-------- Dataset records
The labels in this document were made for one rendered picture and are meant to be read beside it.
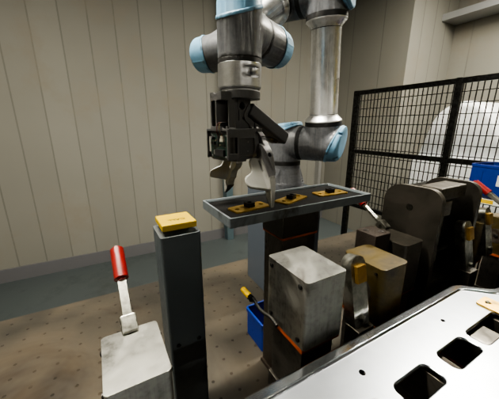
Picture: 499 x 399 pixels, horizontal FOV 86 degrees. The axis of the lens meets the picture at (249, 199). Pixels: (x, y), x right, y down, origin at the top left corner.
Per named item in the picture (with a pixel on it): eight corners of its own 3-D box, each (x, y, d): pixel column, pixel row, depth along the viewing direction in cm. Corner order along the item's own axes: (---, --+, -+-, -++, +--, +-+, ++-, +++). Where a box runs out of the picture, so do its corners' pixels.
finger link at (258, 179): (250, 213, 45) (231, 165, 47) (276, 207, 49) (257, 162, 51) (260, 206, 43) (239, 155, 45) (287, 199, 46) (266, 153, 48)
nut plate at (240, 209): (238, 214, 50) (238, 207, 50) (226, 209, 53) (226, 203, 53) (271, 206, 55) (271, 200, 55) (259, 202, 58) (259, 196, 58)
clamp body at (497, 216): (488, 325, 87) (516, 222, 78) (453, 308, 95) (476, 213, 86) (497, 318, 90) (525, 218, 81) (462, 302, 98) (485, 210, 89)
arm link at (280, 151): (276, 157, 107) (277, 121, 103) (309, 159, 100) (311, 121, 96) (261, 161, 97) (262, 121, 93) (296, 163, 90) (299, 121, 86)
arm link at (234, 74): (244, 70, 51) (272, 63, 45) (244, 96, 53) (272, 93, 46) (209, 66, 47) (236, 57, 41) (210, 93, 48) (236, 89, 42)
----------------
* _Task statement_
Each line above is to be copied verbatim. Drop any image from the copy.

* _Written reply_
The labels in this document were made for one rendered picture and are meant to be read beside it.
Picture: 499 x 399 pixels, horizontal FOV 86 degrees. The axis of the lens meets the picture at (249, 199). Pixels: (x, y), x right, y down, origin at the top left corner.
Per named item in the picture (with a pixel on it): eight corners of its own 3-D box, each (x, y, d): pixel column, pixel row, depth along the viewing direction in cm. Corner order along the item's own axes: (---, --+, -+-, -++, +--, +-+, ++-, +++). Where a box runs out of the picture, so do its corners' pixels.
finger link at (258, 179): (250, 213, 45) (231, 165, 47) (276, 207, 49) (257, 162, 51) (260, 206, 43) (239, 155, 45) (287, 199, 46) (266, 153, 48)
nut plate at (240, 209): (238, 214, 50) (238, 207, 50) (226, 209, 53) (226, 203, 53) (271, 206, 55) (271, 200, 55) (259, 202, 58) (259, 196, 58)
clamp body at (497, 216): (488, 325, 87) (516, 222, 78) (453, 308, 95) (476, 213, 86) (497, 318, 90) (525, 218, 81) (462, 302, 98) (485, 210, 89)
arm link at (280, 151): (276, 157, 107) (277, 121, 103) (309, 159, 100) (311, 121, 96) (261, 161, 97) (262, 121, 93) (296, 163, 90) (299, 121, 86)
arm link at (234, 74): (244, 70, 51) (272, 63, 45) (244, 96, 53) (272, 93, 46) (209, 66, 47) (236, 57, 41) (210, 93, 48) (236, 89, 42)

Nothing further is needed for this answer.